Calcium, a mineral found in many foods, help The Heart contract so that Blood can be sent to other parts of your body. To maintain a balance, calcium must be moved out, so the heart can relax. The process of your heart contracting and relaxing is a form of secondary Active Transport.
And, although you can't see secondary Active Transport occurring, you can put your hand in between your chest and feel your heartbeat. Curious? Read on for more information regarding secondary active transport!
Active transport is a type of transport that moves against its concentration gradient. This means that active transport requires energy either in the form of ATP or the electrochemical gradient, which we will go over in greater depth later.
Active transport needs the energy to transport materials because the molecules have to go against their concentration gradient. When a molecule goes against its concentration gradient, it goes from low to high concentration. This means if, let's say, carbon dioxide molecules are higher inside than outside the cell, then carbon dioxide needs to go into the cell to go against its concentration gradient.

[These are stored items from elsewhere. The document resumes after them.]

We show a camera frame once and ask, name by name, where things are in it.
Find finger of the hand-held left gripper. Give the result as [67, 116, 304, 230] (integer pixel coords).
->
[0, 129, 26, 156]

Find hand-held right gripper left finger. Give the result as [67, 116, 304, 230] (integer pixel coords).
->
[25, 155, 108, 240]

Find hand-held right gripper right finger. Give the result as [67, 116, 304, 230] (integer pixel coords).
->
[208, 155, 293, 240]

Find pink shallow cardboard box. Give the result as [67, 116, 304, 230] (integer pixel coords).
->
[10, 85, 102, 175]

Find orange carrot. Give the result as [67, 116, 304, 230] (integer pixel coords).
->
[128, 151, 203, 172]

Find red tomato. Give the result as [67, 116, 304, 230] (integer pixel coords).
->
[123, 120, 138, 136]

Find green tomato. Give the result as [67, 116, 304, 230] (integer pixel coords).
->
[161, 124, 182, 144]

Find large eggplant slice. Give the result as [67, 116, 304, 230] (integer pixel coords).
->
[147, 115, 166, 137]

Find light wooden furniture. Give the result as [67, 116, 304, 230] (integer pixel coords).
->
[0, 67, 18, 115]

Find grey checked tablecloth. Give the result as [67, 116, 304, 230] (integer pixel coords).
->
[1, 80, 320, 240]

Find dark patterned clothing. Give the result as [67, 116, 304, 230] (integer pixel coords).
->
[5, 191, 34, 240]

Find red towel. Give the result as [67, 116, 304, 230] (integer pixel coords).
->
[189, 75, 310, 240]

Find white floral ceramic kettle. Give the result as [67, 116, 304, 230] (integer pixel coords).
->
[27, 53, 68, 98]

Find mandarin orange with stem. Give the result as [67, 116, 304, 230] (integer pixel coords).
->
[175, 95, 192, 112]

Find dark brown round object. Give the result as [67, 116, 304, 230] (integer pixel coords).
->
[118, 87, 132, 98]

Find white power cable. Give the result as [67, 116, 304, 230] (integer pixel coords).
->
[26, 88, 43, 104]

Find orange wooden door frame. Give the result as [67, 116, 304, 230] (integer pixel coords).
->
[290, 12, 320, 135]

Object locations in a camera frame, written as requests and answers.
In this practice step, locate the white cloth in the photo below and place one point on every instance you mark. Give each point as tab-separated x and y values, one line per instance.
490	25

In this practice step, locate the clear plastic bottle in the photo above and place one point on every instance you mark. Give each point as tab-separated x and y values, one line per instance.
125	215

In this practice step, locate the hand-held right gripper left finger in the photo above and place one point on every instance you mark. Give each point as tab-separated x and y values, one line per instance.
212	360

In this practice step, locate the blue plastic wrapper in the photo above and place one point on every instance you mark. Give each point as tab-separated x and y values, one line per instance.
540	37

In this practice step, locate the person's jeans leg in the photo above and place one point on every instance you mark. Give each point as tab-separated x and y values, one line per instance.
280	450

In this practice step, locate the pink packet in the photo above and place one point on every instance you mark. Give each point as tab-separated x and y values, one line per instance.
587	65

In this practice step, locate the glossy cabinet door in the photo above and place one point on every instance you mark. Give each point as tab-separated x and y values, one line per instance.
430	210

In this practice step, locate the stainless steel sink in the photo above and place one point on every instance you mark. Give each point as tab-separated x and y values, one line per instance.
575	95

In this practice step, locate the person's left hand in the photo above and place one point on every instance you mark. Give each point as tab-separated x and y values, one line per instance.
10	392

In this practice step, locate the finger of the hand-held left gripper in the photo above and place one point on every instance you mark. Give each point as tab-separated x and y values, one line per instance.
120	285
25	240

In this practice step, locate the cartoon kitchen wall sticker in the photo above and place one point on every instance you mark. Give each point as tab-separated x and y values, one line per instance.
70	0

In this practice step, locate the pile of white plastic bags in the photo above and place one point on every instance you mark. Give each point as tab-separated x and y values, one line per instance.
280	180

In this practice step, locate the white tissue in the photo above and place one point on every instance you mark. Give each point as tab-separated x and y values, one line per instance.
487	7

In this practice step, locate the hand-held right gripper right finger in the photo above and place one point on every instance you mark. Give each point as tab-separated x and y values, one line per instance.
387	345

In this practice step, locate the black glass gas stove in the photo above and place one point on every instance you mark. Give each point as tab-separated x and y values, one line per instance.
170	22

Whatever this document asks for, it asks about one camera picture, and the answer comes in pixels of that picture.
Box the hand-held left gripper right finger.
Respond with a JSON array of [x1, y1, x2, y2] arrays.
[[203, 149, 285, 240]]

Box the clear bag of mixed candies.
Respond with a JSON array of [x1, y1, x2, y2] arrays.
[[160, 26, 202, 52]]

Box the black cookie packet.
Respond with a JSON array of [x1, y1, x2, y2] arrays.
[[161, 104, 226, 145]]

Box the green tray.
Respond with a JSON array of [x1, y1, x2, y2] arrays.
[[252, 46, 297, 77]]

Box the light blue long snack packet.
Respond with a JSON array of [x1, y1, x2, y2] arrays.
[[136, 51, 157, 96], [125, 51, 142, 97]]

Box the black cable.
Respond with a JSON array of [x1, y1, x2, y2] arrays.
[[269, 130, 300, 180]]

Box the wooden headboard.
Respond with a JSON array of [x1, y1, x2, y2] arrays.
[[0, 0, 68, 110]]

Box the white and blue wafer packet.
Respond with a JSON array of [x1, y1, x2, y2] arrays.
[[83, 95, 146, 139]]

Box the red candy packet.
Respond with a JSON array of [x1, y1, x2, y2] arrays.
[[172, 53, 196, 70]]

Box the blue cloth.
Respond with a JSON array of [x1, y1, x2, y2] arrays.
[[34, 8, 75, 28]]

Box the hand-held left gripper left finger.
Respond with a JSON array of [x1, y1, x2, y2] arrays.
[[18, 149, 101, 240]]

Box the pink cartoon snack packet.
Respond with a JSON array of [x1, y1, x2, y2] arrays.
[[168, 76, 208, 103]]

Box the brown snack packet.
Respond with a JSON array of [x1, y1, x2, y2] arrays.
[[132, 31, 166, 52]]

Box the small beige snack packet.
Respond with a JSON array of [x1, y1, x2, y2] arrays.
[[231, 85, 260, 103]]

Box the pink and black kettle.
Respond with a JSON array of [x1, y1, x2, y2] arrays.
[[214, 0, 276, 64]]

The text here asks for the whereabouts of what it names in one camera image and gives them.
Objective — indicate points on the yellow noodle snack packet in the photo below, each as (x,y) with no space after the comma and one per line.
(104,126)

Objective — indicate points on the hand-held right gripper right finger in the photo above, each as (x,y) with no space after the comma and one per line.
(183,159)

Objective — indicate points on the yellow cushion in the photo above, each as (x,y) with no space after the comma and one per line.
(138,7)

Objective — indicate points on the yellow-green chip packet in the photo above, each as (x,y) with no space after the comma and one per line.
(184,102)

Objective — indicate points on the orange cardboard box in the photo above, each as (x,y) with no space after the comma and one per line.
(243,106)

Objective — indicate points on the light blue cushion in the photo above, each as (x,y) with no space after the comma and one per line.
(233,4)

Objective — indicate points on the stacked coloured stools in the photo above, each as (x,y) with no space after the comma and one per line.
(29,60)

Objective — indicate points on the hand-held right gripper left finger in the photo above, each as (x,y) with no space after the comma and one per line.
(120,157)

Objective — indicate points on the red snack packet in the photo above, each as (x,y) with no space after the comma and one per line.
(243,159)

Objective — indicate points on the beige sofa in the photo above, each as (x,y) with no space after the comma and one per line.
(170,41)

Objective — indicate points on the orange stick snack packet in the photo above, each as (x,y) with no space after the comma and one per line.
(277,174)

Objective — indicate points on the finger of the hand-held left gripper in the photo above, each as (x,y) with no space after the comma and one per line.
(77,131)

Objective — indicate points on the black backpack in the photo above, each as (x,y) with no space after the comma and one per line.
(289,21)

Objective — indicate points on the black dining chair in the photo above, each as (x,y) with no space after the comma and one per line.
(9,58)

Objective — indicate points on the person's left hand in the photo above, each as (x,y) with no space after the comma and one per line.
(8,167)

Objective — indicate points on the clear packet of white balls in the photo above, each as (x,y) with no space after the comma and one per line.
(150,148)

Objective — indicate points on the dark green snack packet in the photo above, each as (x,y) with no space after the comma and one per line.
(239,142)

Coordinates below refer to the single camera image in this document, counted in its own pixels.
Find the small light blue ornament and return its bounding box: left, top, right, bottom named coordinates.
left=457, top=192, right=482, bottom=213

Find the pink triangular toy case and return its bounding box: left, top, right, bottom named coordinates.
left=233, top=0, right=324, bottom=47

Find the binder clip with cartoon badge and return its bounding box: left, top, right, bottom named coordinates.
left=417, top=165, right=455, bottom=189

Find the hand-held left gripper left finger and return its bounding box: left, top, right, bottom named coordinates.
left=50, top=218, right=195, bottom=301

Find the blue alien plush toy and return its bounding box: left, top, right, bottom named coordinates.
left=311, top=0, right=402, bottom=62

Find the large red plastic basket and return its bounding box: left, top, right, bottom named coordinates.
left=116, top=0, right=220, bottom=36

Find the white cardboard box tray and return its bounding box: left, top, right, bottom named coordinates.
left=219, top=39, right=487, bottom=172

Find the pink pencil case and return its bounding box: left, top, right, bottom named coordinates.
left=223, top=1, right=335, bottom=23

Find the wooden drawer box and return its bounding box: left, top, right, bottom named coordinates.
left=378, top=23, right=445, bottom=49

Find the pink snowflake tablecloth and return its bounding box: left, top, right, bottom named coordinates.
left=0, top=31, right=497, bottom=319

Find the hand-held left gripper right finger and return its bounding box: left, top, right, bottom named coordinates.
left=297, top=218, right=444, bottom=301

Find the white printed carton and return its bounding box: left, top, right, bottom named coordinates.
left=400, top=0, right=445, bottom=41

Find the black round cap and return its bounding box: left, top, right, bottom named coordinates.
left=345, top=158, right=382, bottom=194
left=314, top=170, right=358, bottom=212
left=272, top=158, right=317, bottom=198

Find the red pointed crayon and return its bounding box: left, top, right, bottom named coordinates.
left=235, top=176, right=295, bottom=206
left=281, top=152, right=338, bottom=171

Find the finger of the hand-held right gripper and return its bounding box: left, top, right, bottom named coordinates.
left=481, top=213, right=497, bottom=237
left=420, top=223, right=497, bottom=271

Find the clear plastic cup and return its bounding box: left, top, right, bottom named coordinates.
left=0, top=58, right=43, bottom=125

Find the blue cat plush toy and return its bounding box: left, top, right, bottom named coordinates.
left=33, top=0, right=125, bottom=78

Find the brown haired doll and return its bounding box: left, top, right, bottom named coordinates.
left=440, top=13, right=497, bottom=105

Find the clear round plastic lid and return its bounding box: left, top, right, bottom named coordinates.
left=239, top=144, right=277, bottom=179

Active transport needs energy because all molecules want to go with their concentration gradient, not against it.
When a molecule goes with its concentration gradient, it goes from high to low concentration. This type of transport is called passive transport and does not require energy in the form of ATP.
Some essential passive transport types are simple diffusion and facilitated diffusion. Simple diffusion is passive diffusion that doesn't require help from any transport Proteins. In contrast, facilitated diffusion is passive transport that needs help from transport Proteins such as carriers or channels.
Transport proteins are proteins that move materials throughout our bodies and Cells. Specifically, transport proteins usually work to move molecules and substances across biological membranes such as the cell membrane.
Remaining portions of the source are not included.